======== Information supplied ========

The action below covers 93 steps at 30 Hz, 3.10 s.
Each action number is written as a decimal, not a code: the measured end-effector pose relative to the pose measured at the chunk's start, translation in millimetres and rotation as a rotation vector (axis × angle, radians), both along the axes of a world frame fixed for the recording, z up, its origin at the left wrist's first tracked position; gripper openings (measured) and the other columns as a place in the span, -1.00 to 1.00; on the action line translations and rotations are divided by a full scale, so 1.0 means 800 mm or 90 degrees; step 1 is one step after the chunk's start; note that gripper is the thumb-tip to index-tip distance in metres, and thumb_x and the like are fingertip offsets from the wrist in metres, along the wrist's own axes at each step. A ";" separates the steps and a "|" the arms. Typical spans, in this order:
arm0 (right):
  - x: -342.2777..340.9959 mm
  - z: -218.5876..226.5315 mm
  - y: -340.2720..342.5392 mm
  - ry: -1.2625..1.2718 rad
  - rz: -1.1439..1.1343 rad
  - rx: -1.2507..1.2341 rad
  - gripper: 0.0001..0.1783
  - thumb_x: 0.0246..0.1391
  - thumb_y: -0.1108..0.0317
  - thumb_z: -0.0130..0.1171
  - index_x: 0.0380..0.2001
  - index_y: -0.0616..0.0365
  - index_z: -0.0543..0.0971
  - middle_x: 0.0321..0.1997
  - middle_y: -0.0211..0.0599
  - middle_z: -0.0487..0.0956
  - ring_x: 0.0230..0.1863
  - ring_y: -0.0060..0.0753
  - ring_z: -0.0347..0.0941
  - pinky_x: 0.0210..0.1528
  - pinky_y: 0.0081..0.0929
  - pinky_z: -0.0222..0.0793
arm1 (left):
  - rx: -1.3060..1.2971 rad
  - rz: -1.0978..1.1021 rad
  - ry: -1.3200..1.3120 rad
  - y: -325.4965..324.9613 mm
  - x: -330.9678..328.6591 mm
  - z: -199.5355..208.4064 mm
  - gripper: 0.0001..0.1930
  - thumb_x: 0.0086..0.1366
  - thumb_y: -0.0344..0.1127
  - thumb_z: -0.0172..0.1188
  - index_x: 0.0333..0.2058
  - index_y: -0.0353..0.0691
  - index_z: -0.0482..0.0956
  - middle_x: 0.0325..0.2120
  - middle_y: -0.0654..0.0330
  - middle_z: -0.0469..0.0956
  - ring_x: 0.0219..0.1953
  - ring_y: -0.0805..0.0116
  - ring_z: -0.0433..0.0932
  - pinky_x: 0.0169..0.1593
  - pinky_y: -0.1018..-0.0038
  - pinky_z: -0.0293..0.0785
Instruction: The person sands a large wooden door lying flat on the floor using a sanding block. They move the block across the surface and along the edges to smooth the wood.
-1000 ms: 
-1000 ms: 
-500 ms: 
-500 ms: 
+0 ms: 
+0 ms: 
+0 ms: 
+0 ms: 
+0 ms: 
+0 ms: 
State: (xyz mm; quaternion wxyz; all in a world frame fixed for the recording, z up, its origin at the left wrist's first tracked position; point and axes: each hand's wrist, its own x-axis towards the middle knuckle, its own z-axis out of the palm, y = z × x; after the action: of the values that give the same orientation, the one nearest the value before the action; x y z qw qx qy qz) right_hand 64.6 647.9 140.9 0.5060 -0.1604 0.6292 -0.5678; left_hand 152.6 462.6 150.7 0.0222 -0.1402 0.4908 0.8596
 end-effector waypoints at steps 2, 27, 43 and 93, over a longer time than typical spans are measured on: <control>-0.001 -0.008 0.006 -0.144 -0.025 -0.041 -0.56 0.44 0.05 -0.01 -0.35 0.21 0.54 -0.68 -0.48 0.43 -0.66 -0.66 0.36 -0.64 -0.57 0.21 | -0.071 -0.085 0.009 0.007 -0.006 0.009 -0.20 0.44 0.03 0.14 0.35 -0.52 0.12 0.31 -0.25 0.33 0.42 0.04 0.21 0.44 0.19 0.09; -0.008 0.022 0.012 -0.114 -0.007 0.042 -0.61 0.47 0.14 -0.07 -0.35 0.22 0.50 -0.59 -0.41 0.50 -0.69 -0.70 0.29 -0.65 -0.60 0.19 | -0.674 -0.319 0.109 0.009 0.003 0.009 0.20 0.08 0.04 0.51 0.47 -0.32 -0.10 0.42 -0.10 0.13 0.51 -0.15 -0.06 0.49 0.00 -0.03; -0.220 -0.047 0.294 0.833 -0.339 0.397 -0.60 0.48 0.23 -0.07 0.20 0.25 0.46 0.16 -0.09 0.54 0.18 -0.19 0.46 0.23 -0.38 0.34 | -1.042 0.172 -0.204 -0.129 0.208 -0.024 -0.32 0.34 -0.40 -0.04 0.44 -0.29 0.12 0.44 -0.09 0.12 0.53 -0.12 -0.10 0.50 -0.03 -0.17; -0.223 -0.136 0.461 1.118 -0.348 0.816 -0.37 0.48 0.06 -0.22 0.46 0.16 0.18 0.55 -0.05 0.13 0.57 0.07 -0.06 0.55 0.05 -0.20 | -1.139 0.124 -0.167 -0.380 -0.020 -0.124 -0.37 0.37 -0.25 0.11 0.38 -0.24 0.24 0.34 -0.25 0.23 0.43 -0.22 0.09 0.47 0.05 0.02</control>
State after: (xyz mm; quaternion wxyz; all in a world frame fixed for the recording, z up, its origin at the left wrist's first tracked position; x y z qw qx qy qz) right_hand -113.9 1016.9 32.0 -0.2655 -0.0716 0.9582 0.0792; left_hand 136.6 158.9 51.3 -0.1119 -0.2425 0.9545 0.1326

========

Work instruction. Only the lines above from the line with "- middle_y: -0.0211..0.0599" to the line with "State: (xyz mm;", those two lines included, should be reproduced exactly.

Solved problem.
  - middle_y: -0.0211..0.0599
  - middle_z: -0.0487..0.0956
  - ring_x: 0.0230..0.1863
  - ring_y: -0.0060..0.0753
  - ring_z: -0.0347..0.0941
  - pinky_x: 0.0210..0.1528
  - pinky_y: 0.0081..0.0929
  - pinky_z: -0.0222..0.0793
arm1 (left):
  - rx: -1.3060..1.2971 rad
  - rz: -1.0978..1.1021 rad
  - ry: -1.3200..1.3120 rad
  - y: -325.4965..324.9613 mm
  - x: -330.9678..328.6591 mm
  - z: -199.5355..208.4064 mm
  - gripper: 0.0001..0.1930
  - thumb_x: 0.0086..0.1366
  - thumb_y: -0.0344..0.1127
  - thumb_z: -0.0172..0.1188
  - index_x: 0.0333..0.2058
  - index_y: -0.0353..0.0691
  - index_z: -0.0482..0.0956
  - middle_x: 0.0325..0.2120
  - middle_y: -0.0654..0.0330
  - middle_z: -0.0469..0.0956
  - ring_x: 0.0219..0.1953
  - ring_y: -0.0805..0.0116
  - ring_z: -0.0433..0.0932
  - pinky_x: 0.0169..0.1593
  - pinky_y: -0.1018..-0.0038
  - pinky_z: -0.0293..0.0785
Instruction: The person sands a large wooden door lying flat on the floor using a sanding block. They move the block across the surface and along the edges to smooth the wood.
-1000 ms: 
-1000 ms: 
-500 ms: 
-500 ms: 
+0 ms: 
+0 ms: 
+0 ms: 
+0 ms: 
+0 ms: 
+0 ms: 
State: (xyz mm; quaternion wxyz; all in a world frame fixed for the recording, z up, its origin at the left wrist's first tracked position; point and axes: each hand's wrist, its own x-axis towards the middle knuckle, its own z-axis out of the palm, y = z × x; after the action: of the values that give the same orientation, the one nearest the value before the action; x y z qw qx qy qz) right_hand 64.6 647.9 140.9 0.5060 -0.1604 0.6292 -0.5678; left_hand 152.6 462.6 150.7 0.0222 -0.1402 0.4908 0.8596

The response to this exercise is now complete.